So, to recap, if you manually open https://medium.com in one tab, and then https://help.medium.com/ in another, they won’t belong to the same “similar-origin window agent”, because even though their origins are similar enough, they’re not part of the same group.

If https://help.medium.com/ is nested via an iframe on https://medium.com, or if it was opened in a new tab or pop-up via a call to window.open, both windows will be “same-agent”, and run on the same “similar-origin window agent”, running a “window event-loop”(unless the noopeneroption is used, see Step 15 of the “window-open-steps”).

Actually, an event-loop could also be shared between “similar-origin window agents” and, for what it’s worth, you could run all window-agents on the same event-loop. But that’s probably an archaic approach to things, unless you’re building something like a headless browser without any security requirements just meant to index public pages.

I told you workers were easy, workers always just run in their own event-loop!

You start by making a big deal about processes, and now you go on forever about event-loops, where’s the point?

Ok, so, in a “Pre-Spectre” world, an “event-loop” running one or several similar origin windows, might have simply be implemented as a thread running tasks sequentially.

In a “Post-Spectre” world, it is, or soon will be, implemented as a thread running tasks sequentially, inside a separate process.

Why? Two reasons:

You don’t want a page to be able to read stuff that never is supposed to be available to it.
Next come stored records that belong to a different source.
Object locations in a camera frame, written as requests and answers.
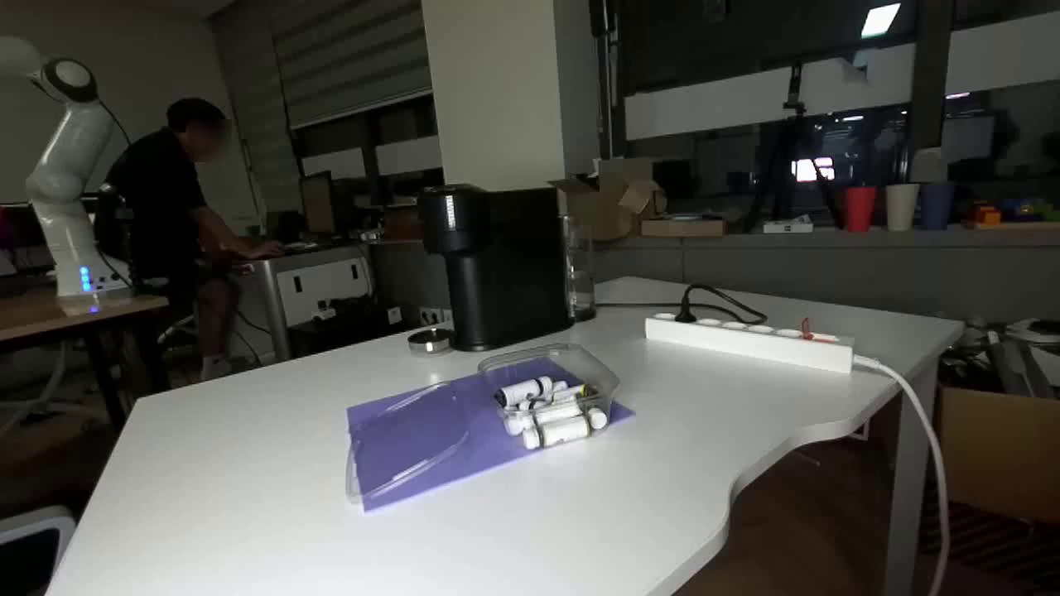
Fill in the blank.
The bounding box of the white power strip orange switch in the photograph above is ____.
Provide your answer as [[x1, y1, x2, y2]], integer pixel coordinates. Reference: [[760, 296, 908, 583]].
[[642, 310, 857, 377]]

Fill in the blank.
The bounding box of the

Remember “inside a process, nothing is private”? So if you run JavaScript in a thread inside a unique browser process, the JS could read all the memory of the entire browser.
You don’t want a page running on one window event-loop, to be able to read a page running on another window event-loop. In other words, no matter how much you enjoy this article, you wouldn’t want the code running at https://doc.rust-lang.org in your second tab to be able to read it as well.

Fortunately, as you’ve undoubtedly just meticulously read(the previous section was not something you’d skip, right?), browsers already have a pretty well developed model of isolating pages in different event-loops, so it doesn’t take a large stretch of imagination to see those event-loops running not only in separate threads, but also separate processes. And in fact, browser have been going down that road for a long time now, for various reasons, even before Spectre(almost as if someone saw that one coming).

The one problem that arguably remains is the whole “same-agent” business, which means that different yet similar origins are supposed to run on the same event-loop, so it’s hard to isolate them in separate processes.

So if “main-page.**.com” opens a new tab for you to go to “secure-checkout.**.com”, thinking they would be isolated(from a bunch of potentially insecure CORS stuff on the main page?), in a post-Spectre world they wouldn’t be isolated at all, since running in the same process would defeat any language-enforced cross-origin check.

Note: there’s a fix already available to the above problem: if you use window.open or target=_blank in a link, in both cases you can use noopener to prevent the new tab from being part of the same “similar-origin window agent”. Using noopener means the new tab will run in it’s own “similar-origin window agent”. How do I know? Because it says so in the spec: https://html.spec.whatwg.org/multipage/#browsing-context-names:creating-a-new-top-level-browsing-context-2

And what about message-ports then? Let’s finally get to those…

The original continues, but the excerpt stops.